Supporting the needs of the frail older person in the community (Level 6) hero image

When the NHS was founded on 5 July 1948, it was done out of an ideal that good healthcare should be available to all, regardless of wealth. More than 65 years on, few would argue that this commitment to healthcare for all has had anything less than a profound impact upon life in Britain. But the assumption that it is meeting the needs of everyone is being challenged by more than a decade’s worth of research from a multidisciplinary team from Plymouth University.

“Most people believe we have a universal NHS, one in which everyone has equal access to care,” said Sheena Asthana, Professor of Health Policy in the School of Law, Criminology and Government. “But actually, by prioritising healthcare inequalities, economists within the Department of Health have diverted funding for healthcare away from those who need it most - the elderly.”
The origin of the University’s research in this area dates back to 1999 when Sheena secured Economic and Social Research Council funding to produce estimates of coronary heart disease in English Primary Care Trusts (PCTs), and then to compare those figures with actual rates of surgical intervention (e.g. coronary artery bypass operations) obtained from hospital data and other sources.

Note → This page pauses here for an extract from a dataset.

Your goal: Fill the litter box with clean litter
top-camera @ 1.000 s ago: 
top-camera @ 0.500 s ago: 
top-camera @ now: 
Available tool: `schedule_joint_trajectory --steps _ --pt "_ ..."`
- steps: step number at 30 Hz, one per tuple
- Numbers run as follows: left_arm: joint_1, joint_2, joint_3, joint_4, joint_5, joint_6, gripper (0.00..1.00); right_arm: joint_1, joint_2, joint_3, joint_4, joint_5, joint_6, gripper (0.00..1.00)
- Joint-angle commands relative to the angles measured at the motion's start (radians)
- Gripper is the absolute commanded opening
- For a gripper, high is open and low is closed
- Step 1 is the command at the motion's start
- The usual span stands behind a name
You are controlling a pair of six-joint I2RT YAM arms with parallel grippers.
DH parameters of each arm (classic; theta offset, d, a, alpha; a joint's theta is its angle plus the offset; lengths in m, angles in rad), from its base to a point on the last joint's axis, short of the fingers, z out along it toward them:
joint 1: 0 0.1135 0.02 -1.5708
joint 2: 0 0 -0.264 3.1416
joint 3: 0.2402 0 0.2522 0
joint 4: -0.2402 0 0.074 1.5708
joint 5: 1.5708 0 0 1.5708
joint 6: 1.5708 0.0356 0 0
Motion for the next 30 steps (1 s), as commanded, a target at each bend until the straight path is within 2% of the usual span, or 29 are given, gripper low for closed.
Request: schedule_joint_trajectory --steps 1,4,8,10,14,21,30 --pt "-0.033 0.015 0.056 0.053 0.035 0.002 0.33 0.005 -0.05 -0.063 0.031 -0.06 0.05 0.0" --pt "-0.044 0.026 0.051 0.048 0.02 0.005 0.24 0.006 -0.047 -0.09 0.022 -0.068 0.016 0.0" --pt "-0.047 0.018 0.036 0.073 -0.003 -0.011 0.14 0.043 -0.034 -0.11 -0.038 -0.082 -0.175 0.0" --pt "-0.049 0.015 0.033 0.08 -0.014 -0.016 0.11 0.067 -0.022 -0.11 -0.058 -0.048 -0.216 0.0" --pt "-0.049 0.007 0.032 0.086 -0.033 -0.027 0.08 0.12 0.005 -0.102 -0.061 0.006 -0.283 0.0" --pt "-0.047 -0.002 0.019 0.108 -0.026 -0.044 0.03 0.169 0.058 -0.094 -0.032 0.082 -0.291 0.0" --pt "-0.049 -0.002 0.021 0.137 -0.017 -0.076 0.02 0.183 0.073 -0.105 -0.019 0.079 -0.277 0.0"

The results revealed that although the burden of coronary heart disease tended to be highest in areas with older populations - even if those populations were relatively affluent - hospitalisation and surgical intervention rates were highest in areas with socially disadvantaged, and usually younger, populations.

“The underlying driver was that those areas suffering from urban deprivation were assumed to have a greater claim to NHS resources,” said Sheena. “The legitimate healthcare demands of, in particular, ageing populations in rural and coastal areas were not being given appropriate weight within the allocation formulae used to distribute NHS resources.”
Sheena, with her colleague Dr Alex Gibson, began to scrutinise in more detail the formula that was being used to allocate budgets to different PCTs. They discovered that, in 2004-05, just 7 per cent of trusts in deprived urban areas were running a deficit, compared with 70 per cent in affluent rural areas. This, they argued, implied an underlying flaw in resource allocation and, at least in part, explained the huge variations in per capita expenditure on critical healthcare. For instance, in 2010, about £4,000 was spent on each cancer patient in Dorset, compared to £15,000 in some areas of London.

On scrutinising funding formulae for public health services and questioning their philosophical, technical and empirical bases

What we have been saying is controversial. It is even politically difficult to question the idea that deprivation is synonymous with public service need. But our research has proven to be methodologically pioneering, and our results intuitively coherent.

Professor Sheena Asthana.

Professor Sheena Asthana

Having questioned the current ‘utilisation-based’ approach to resource allocation (whereby the healthcare needs of populations are predicted by modelling existing patterns of healthcare use), in 2007 Sheena led an NHS-funded feasibility study to examine whether a very different approach could be developed. This exploited existing large-scale health surveys to estimate the prevalence of various illnesses across different population cohorts (defined by factors such as age, sex, ethnicity, educational status and, importantly, location). Applying these estimates to local areas using census data, and drawing upon national cost data, these ‘direct’ estimates could then be used to allocate resources in a way that reflected the actual healthcare needs of populations.

This work was methodologically as well as conceptually innovative. Dr Paul Hewson, Associate Professor in Statistics, applied Bayesian statistical methods to ensure that the team were able to capture and describe all uncertainty around the resulting ‘risk-adjusted resource need’ estimates. This allowed policy makers to understand, in particular, potential problems associated with allocating fixed budgets to very small populations, such as those served by individual practices.

This research supported their claims that the existing funding formula was not fit for purpose, and resulted in the team being asked to develop a practice-level allocation formula for distributing the £8 billion mental health budget. This they did using a ‘casemix-based modelling approach’ - once again using factors such as age, sex, ethnicity, tenure and employment status to predict the likelihood that different ‘person types’ would fall into each of the casemix categories. The team then combined these likelihood estimates with NHS administrative and census data to predict the number of people in each practice falling into each casemix category. Using treatment costs attached to all patients included in the original casemix study, the final step was to apply casemix cost distributions to patient counts to generate an overall estimate of the resource needed to meet the mental healthcare needs of each practice population.

Sheena said: “We found a complex relationship between mental health needs, age and deprivation, and this gave rise to a more nuanced understanding of the geographical pattern of prevalence. Mental health needs were generally very much higher in northern England, especially in the major cities. However, there was also a notable coastal fringe of ‘high-need’ practices which, by and large, reflected the high proportion of elderly people in retirement hot-spots.”

The Department of Health described the model, which was used for funding decisions from 2009 to 2011 as “a step-change improvement in the way we model mental health need.”

A new approach to funding has been introduced with the shift to Clinical Commissioning Groups, but the research continues to impact on the public sector. The team has written ministerial briefings, provided evidence to a wide range of stakeholders from the parliamentary Health Committee to the National Audit Office and NICE, and been quoted in parliamentary debates and health journals.